On all the people Chris Kelsey did not feel like hiring because they were less hott:

Really, when all is said and done, would Mr. Kelsey prefer to work with a guy looking like one of the lumpy-looking males shown in the second picture in the Times article or with Ms. Block?* How about Mr. Kelsey and some middle-aged woman wearing a blouse with a neckline as tall as the Sears Tower, or a young man struggling with a bit of acne, or a stutter? How about a black guy, who seems a bit shy? Or an older man -- you know, a guy in his thirties -- who never took care of that crooked, slightly brown tooth?

*none of the captions indicate that this picture is of other candidates. in fact, this is probably a picture of some of the constituencies Ms. Block will serve in her work. anyone who looked at the second picture can see that it's likely to be a "Ms. Block: on the job!" photo.

On the lesson Laurie Fendrich learned:

Today, of course, the fashion for young women is to display lots of cleavage, in all sorts of places where it seems -- at least to women like me -- that the display of cleavage doesn’t belong. Cleavage shows up at the bank, or the doctor’s office. It’s all over college and university campuses -- especially come springtime. One should never get one’s knickers in a bundle. Breasts are breasts, after all, and half the species possess them. Besides, it’s no more than a matter of fashion (in Jane Austen’s day, women practically presented their breasts on platters).

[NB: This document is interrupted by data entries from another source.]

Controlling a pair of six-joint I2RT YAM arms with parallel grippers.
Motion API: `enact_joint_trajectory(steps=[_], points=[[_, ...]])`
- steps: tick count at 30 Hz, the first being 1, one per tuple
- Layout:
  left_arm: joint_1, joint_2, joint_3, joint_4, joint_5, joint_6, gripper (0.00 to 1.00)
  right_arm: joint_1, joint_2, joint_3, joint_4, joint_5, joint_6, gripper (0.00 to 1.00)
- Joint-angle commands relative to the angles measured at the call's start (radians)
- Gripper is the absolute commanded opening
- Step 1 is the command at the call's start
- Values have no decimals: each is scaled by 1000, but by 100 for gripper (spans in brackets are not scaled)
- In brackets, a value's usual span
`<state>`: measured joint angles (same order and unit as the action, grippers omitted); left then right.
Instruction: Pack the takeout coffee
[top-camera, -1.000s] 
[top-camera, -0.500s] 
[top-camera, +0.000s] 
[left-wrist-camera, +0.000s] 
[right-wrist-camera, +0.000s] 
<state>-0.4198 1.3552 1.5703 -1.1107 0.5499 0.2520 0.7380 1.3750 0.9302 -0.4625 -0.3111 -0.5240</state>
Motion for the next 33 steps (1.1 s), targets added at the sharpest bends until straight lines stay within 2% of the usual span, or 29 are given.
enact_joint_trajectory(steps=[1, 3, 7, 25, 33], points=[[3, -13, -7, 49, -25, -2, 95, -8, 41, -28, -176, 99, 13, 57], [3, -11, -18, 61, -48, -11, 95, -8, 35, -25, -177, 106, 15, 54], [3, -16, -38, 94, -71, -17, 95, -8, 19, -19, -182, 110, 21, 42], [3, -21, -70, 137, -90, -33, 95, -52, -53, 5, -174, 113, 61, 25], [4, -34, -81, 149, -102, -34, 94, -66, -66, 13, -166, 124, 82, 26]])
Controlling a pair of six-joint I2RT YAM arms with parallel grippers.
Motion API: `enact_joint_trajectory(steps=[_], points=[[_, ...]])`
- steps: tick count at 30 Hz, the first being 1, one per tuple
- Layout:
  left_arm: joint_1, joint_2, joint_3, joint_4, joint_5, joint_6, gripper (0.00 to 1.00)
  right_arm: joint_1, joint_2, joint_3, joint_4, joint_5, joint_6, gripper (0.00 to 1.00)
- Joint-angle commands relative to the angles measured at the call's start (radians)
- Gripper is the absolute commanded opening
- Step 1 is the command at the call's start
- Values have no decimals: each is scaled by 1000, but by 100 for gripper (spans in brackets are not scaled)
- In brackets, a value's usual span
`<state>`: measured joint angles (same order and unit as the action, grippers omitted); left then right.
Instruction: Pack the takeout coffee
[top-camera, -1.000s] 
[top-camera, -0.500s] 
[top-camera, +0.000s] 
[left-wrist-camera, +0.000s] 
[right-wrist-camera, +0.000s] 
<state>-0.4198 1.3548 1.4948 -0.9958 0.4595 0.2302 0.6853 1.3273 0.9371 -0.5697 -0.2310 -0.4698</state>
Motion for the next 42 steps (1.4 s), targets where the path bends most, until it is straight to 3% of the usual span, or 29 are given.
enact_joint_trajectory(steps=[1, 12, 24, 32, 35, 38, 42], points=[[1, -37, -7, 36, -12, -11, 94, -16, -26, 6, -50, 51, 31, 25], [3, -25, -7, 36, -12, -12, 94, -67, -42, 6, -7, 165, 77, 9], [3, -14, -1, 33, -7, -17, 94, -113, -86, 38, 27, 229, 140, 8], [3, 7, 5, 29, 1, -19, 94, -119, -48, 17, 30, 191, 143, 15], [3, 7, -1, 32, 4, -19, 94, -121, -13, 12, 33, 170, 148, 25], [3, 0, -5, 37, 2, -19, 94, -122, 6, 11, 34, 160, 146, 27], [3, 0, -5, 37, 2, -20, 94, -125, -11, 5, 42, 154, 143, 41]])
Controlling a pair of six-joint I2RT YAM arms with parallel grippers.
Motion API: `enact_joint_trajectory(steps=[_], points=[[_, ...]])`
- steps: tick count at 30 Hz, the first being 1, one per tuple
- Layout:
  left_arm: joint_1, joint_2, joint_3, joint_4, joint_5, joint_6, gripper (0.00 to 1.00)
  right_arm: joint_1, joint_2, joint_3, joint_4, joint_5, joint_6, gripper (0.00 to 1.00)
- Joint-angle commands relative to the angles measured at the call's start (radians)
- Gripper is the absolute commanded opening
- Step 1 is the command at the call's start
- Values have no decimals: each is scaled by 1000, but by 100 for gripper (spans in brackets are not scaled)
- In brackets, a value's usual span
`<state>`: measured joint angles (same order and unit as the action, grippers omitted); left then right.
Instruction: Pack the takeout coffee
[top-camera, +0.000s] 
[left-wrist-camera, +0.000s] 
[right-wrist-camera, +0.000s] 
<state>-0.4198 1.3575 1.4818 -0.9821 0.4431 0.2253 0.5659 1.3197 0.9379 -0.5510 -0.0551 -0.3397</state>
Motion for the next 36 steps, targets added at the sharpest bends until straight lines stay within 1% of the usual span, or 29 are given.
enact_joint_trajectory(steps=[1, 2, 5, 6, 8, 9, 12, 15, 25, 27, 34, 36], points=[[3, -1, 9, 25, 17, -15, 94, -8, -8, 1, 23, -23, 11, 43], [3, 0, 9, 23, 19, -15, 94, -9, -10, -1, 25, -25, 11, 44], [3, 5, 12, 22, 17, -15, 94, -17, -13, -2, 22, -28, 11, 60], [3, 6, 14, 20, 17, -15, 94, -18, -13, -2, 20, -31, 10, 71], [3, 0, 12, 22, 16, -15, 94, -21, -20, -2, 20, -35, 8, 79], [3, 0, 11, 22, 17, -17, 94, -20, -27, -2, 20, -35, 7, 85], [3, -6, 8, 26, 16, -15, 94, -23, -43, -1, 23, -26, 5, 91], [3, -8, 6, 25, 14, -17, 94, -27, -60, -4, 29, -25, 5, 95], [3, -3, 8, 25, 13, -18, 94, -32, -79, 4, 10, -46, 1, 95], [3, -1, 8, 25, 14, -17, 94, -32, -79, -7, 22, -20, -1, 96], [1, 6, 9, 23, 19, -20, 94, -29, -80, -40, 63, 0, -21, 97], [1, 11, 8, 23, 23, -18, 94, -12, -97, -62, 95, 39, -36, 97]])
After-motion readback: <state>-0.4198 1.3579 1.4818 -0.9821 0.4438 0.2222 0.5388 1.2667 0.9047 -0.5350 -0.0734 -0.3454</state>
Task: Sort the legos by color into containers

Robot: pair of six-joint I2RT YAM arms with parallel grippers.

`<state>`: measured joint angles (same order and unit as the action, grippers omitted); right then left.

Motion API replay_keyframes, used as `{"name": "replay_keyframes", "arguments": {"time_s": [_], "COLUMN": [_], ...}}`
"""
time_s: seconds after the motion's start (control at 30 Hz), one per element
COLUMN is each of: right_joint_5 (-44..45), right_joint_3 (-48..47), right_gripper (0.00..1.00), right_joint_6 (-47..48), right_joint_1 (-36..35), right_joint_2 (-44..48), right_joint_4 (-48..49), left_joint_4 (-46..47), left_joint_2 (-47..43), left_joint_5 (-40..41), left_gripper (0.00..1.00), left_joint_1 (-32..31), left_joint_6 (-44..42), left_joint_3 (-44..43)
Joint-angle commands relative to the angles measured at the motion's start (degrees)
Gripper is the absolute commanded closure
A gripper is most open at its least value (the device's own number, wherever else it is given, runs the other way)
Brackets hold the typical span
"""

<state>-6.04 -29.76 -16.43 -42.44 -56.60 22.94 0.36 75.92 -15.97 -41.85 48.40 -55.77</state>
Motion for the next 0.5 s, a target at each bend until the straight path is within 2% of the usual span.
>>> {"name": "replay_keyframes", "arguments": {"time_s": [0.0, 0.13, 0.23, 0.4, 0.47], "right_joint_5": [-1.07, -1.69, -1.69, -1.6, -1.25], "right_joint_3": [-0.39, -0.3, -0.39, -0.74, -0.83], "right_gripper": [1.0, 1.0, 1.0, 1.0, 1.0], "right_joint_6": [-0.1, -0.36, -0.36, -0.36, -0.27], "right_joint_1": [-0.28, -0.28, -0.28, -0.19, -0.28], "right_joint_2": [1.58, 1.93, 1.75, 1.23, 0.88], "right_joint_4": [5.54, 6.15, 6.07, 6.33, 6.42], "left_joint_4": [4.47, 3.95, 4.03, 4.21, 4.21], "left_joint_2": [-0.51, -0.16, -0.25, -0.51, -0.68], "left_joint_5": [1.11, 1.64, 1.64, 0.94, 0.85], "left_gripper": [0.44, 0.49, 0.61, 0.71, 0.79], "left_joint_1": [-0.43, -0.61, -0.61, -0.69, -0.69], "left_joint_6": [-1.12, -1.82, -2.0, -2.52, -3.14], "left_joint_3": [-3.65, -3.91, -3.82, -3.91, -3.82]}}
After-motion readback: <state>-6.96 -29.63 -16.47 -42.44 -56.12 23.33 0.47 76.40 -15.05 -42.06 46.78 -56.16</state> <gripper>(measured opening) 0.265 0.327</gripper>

One could readily dismiss everything I’m saying as the rantings of a modern prude (which I happily admit I am). But heck, who better than a prude like me to remind other prudes that they’d do well to lower their necklines if they really want employment.

Congratulations to Ms. Block on her new job.

I know. I've quoted almost the whole silly piece. But here's a link in case you want the full text of this crazy lady describing body parts as weapons in the feminine arsenal ("gotta get my lipstick and my machete, boys. tonight's gonna be tough.")

1 comment:

klooky said...

"the chronicle of higher bullshit" is clearly the best thing ever written here. well done, carrie.

also, laurie fendrich: be less ridiculous.